Brendel then flew a number of ground support missions, was awarded the Iron Cross 1st Class () on 21 April 1942. On 8 December, he claimed his 10th victory on his 225th combat mission. He claimed his 20th victory on 24 February 1943 and received the Honor Goblet of the Luftwaffe () on 15 March 1943. On 25 May, Brendel was appointed Staffelkapitän (squadron leader) of JG 51s 1. Staffel (1st squadron), replacing Oberleuntant (First Lieutenant) Hans Boos who had been killed in a mid-air collision on 21 April. His number of aerial victories claimed increased to 30 on 5 May, and on 17 May he was awarded the German Cross in Gold (). On 10 June, Brendel claimed his 40th opponent shot down and was promoted to Oberleuntant on 1 July.

On the first day of the Battle of Kursk, 5 July 1943, Brendel claimed two Ilyushin Il-2 ground-attack aircraft shot down on the northern flank of the attack.
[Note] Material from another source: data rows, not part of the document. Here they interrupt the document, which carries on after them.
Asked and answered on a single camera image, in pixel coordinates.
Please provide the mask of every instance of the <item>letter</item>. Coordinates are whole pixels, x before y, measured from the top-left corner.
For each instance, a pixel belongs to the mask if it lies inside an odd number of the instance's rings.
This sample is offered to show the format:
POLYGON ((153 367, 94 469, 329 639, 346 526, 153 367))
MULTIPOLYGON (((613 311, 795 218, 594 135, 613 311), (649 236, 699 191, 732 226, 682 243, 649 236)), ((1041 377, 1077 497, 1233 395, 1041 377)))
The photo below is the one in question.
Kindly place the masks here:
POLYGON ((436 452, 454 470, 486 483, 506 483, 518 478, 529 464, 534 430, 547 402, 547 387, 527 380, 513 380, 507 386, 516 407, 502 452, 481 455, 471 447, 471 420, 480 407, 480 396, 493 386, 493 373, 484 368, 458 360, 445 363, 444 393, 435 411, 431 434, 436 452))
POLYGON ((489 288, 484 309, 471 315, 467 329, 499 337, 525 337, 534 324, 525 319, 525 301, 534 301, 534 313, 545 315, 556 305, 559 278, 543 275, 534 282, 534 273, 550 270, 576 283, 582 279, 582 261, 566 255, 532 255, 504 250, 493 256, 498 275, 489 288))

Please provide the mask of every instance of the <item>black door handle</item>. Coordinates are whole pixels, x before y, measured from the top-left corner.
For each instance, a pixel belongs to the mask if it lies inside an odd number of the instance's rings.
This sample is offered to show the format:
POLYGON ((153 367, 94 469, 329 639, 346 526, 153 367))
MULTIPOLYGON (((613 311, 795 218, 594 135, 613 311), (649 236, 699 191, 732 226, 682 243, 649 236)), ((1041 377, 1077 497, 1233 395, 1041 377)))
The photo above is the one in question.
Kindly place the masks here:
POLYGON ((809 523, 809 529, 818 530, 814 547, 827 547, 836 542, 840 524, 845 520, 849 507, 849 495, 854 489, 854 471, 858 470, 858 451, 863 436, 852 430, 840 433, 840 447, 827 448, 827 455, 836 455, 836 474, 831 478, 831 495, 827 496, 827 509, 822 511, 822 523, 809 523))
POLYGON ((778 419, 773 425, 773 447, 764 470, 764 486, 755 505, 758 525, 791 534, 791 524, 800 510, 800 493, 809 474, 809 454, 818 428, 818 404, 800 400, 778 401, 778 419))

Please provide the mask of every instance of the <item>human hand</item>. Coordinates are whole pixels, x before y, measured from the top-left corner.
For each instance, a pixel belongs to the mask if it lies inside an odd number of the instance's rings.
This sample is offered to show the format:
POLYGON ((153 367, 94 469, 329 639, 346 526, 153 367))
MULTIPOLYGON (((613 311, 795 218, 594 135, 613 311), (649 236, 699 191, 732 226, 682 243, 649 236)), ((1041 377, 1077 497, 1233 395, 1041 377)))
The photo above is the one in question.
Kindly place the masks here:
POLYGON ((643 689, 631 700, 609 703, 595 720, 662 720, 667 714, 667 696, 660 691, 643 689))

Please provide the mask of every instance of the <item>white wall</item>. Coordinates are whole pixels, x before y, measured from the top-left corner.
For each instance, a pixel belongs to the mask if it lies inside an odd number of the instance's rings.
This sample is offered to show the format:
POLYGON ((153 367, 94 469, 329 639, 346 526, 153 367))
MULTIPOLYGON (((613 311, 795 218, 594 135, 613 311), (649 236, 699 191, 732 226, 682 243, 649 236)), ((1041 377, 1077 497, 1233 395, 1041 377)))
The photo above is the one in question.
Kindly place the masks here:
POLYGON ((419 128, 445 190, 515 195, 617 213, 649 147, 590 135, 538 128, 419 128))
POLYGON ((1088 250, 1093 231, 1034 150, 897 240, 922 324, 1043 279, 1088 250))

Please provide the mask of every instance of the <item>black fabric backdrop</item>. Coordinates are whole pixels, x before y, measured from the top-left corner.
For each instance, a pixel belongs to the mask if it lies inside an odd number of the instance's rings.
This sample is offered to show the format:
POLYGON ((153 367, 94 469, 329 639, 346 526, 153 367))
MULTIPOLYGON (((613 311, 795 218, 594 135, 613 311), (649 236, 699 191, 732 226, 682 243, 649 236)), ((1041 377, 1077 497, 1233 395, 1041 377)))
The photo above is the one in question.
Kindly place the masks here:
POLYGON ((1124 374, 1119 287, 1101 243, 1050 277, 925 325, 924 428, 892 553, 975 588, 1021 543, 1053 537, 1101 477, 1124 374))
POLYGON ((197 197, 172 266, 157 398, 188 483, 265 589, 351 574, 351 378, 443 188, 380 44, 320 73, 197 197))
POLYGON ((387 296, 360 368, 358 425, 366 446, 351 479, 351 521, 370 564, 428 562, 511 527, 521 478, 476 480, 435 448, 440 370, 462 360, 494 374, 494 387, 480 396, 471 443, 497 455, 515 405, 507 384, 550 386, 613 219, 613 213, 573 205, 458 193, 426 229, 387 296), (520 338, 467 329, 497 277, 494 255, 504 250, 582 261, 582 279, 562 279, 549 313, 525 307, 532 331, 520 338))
His wingman, Unteroffizier Oskar Romm was credited with the destruction of a third Il-2. The next day, Brendel led his 1. Staffel in an attack against 15 Douglas A-20 Havoc bombers from the 221 Bomber Aviation Division. Brendel claimed one bomber destroyed but the fighter escort from 282 Fighter Aviation Division successfully engaged the German fighters.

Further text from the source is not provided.